# Data Story Outline

## Part 1. The Big Picture

In this first part, we answer the following questions:
- What does the typical patent-holder look like today, and how has that evolved between today and the 1990's?
- Is a migration of innovators through time visible in the data, e.g. a convergence towards certain innovation centers?
- How has the number of assignees and inventors evolved in this period?

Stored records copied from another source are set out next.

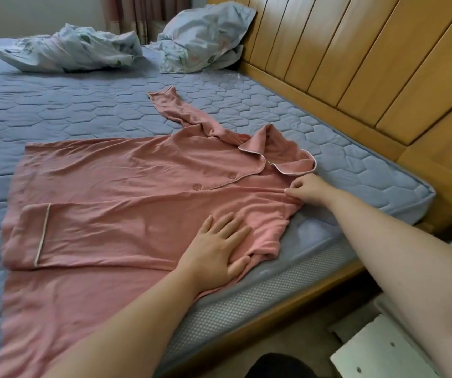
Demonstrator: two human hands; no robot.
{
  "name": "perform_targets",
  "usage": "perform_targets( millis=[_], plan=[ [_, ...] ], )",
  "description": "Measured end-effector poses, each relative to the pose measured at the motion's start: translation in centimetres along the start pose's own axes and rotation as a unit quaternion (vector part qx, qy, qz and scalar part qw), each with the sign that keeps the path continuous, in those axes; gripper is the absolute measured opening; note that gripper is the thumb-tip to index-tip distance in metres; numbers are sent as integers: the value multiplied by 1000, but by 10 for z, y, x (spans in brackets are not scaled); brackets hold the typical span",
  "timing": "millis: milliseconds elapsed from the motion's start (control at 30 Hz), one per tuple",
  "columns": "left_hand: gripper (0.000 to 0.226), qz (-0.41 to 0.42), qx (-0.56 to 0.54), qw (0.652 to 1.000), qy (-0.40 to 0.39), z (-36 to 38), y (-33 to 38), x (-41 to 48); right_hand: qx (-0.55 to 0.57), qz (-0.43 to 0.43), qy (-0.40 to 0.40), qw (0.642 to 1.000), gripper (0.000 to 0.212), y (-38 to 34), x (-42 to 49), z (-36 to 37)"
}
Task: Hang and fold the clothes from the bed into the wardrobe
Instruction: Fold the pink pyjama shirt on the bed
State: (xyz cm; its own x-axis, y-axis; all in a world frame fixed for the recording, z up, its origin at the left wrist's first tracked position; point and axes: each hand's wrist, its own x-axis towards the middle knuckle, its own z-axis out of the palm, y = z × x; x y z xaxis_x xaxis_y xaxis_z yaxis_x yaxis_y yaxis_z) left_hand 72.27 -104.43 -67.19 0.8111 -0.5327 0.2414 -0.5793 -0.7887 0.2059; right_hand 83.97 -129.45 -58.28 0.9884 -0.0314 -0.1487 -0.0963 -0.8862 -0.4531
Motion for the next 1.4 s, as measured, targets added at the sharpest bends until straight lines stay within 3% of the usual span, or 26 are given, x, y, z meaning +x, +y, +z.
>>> perform_targets(
  millis=[200, 367, 467, 600, 700, 767, 867, 967, 1067, 1167, 1233, 1300, 1400],
  plan=[
    [63, 57, 0, 996, 73, -2, 7, 0, -75, 62, 47, 994, 38, 27, 4, 0],
    [56, 97, 24, 989, 108, -4, 10, 1, 11, -3, 79, 997, 30, 21, -5, 15],
    [43, 133, 24, 982, 134, -13, 25, 8, 0, -6, 75, 997, 26, 20, -9, 12],
    [35, 103, 42, 987, 115, -23, 59, 24, -7, 5, 32, 999, 28, 16, -14, 1],
    [24, 97, -33, 989, 108, -30, 66, 29, 31, 13, 23, 999, 24, 14, -13, -8],
    [12, 95, -86, 984, 119, -36, 66, 31, 63, 24, 41, 997, 32, 17, -12, -13],
    [16, 25, -154, 977, 147, -44, 65, 33, -37, 32, 82, 995, 23, 29, -17, -8],
    [10, -98, -196, 966, 135, -51, 61, 37, 13, -90, 158, 983, 26, 24, -37, 6],
    [22, -131, -151, 975, 93, -53, 56, 39, 24, -204, 113, 972, 44, 17, -62, 18],
    [29, -93, -108, 981, 131, -57, 58, 22, -32, -265, 32, 963, 51, 15, -85, 31],
    [26, -30, -9, 994, 101, -52, 61, 7, -80, -307, 20, 948, 49, 14, -92, 37],
    [26, -29, 70, 997, 21, -46, 64, -6, -122, -360, 47, 924, 39, 11, -96, 41],
    [26, -34, 99, 995, -4, -40, 65, -10, -189, -442, 113, 869, 17, 11, -98, 43]
  ],
)
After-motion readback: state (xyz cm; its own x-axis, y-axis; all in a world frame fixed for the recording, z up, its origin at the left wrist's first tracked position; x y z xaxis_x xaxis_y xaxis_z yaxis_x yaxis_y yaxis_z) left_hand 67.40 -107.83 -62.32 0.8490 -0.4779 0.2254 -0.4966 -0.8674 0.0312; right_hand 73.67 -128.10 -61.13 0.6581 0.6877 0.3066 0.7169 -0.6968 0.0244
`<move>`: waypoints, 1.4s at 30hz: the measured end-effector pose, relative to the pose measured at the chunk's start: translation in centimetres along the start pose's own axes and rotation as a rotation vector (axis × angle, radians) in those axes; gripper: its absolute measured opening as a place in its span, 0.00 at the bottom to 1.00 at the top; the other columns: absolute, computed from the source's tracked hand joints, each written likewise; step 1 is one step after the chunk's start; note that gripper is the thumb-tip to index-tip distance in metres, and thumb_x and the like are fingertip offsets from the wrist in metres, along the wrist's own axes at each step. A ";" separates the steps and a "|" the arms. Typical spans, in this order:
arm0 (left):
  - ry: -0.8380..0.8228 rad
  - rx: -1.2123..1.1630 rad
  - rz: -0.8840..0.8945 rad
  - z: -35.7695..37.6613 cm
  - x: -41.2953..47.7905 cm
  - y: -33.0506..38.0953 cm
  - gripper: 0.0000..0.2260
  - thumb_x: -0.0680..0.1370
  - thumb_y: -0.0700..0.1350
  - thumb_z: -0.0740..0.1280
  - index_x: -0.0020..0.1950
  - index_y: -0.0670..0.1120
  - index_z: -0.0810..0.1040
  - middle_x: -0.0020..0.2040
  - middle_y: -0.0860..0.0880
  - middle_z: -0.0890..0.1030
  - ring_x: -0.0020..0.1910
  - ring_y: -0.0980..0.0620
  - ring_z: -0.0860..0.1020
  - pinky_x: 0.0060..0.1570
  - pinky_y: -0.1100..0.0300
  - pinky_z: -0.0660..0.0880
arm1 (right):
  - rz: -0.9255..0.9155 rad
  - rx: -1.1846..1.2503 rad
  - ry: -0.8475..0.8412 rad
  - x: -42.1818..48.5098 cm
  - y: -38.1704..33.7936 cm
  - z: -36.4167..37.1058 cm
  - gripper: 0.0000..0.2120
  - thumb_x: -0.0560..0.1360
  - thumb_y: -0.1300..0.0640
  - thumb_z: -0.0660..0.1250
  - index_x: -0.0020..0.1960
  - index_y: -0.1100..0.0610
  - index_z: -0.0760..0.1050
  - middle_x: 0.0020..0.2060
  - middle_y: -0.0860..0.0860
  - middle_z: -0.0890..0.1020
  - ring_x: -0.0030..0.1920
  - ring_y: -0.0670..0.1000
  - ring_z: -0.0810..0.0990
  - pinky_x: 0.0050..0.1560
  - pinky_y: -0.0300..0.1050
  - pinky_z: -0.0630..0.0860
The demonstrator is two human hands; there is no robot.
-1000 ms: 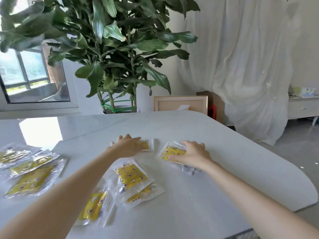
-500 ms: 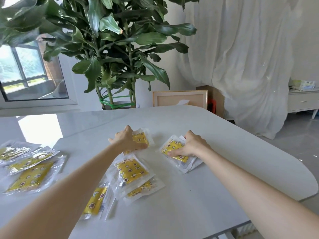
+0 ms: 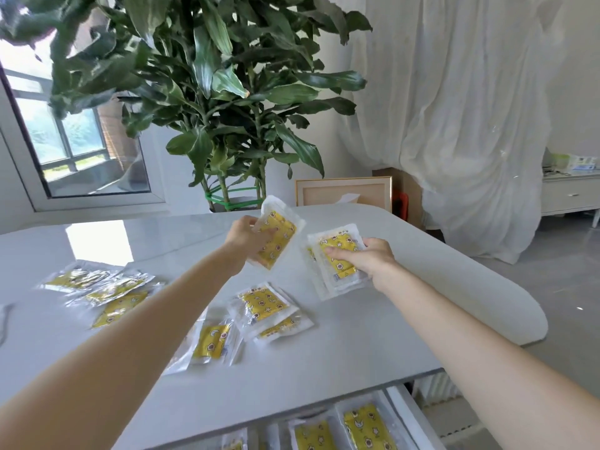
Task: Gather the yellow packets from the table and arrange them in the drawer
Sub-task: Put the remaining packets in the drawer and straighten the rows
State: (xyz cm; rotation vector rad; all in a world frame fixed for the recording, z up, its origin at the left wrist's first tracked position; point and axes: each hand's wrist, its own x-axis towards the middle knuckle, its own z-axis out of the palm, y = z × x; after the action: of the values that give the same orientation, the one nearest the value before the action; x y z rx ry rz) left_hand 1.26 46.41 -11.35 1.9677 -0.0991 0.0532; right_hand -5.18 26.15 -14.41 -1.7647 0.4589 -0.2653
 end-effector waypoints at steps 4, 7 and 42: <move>0.002 -0.158 -0.022 -2.4 -4.3 0.8 0.19 0.74 0.47 0.72 0.61 0.42 0.74 0.40 0.49 0.79 0.35 0.52 0.79 0.40 0.57 0.78 | -0.045 0.055 -0.045 -4.7 -1.9 -1.1 0.17 0.61 0.54 0.82 0.45 0.57 0.80 0.44 0.51 0.86 0.43 0.50 0.84 0.43 0.45 0.82; -0.038 -0.254 -0.031 -4.1 -8.2 0.6 0.21 0.72 0.46 0.73 0.61 0.40 0.73 0.41 0.47 0.81 0.34 0.51 0.81 0.41 0.56 0.81 | -0.071 0.059 -0.088 -8.4 -2.8 -1.9 0.16 0.63 0.52 0.81 0.47 0.54 0.79 0.40 0.47 0.84 0.35 0.44 0.80 0.30 0.36 0.71; -0.389 -0.153 -0.703 -10.2 -24.6 -17.8 0.13 0.79 0.33 0.62 0.62 0.33 0.68 0.41 0.39 0.84 0.33 0.45 0.84 0.33 0.52 0.82 | 0.360 -0.233 -0.315 -20.3 11.3 2.1 0.19 0.72 0.64 0.72 0.60 0.64 0.71 0.45 0.58 0.83 0.42 0.55 0.83 0.45 0.49 0.80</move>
State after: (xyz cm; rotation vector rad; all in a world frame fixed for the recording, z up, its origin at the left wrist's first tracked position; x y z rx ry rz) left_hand -21.48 63.82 -25.80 1.7406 0.3285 -0.7721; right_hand -24.36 34.77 -24.54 -1.8680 0.5829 0.3282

### <mark>Approach (TO ADJUST) </mark>

- Question 1 can be a natural way to progress after e.g. a short introduction about patents itself, providing the reader with insight into the main sources of patent creation as well as the potentially historic overview of the same metric.  
- Q1.1 focuses on how data evolves through time from a geographic standpoint, and using  maps to visualize the migration could be a good approach. Below (Q2) interactive graphs are discussed and this could be one alternative here as well. 
    - One approach is to use several maps from ascending chronological periods of time where the reader could see if patterns of innovation centers emerge
    - Another approach could be an interactive chart that enables toggling between different time periods by the reader, enabling comparison by using a single map.
- Q1.2. can potentially provide a good segway into what we brought up in the Project's abstract: _"While innovation is often portrayed as the product of either one charismatic leader - or a ragtag team of geniuses - in reality we suspect that innovations, however important, happen in small steps supported by large networks of people."_
    - This will also be addressed in more detail in research question 2.
    - Various barplots or line plots could provide helpful tools for answering the first part of the question, while the same tools might also be an initial way to approach the second part, after segmenting the data into geographies. Maps could also be explored here.
    

## Part 2. Peeling back the layers

In this second part, we look at the following examples of innovation networks for specific patents held by the following specific assignees:
- companies : 
  - patents :
- academic institutions :
  - patents :
- governments :
  - patents :

By looking at these networks, we answer the following questions:
- If we take a few different types of companies / government bodies / academic institutions, and look at the network supporting some of their patents, what do these networks look like, in light of the networks seen in Part 1?
- Within the same companies, how have their networks evolved between today and the 1990's, if we look at patents similar to those above?
- Across companies of the same type, to what extent, if any, will their networks be similar?

While the **data gathering** and **data preprocessing** were done mostly in parallel and in an interative fashion, for simplicity we nonetheless start by presenting the data gathering part and we then present the data preprocessing, both as in their final iteration. 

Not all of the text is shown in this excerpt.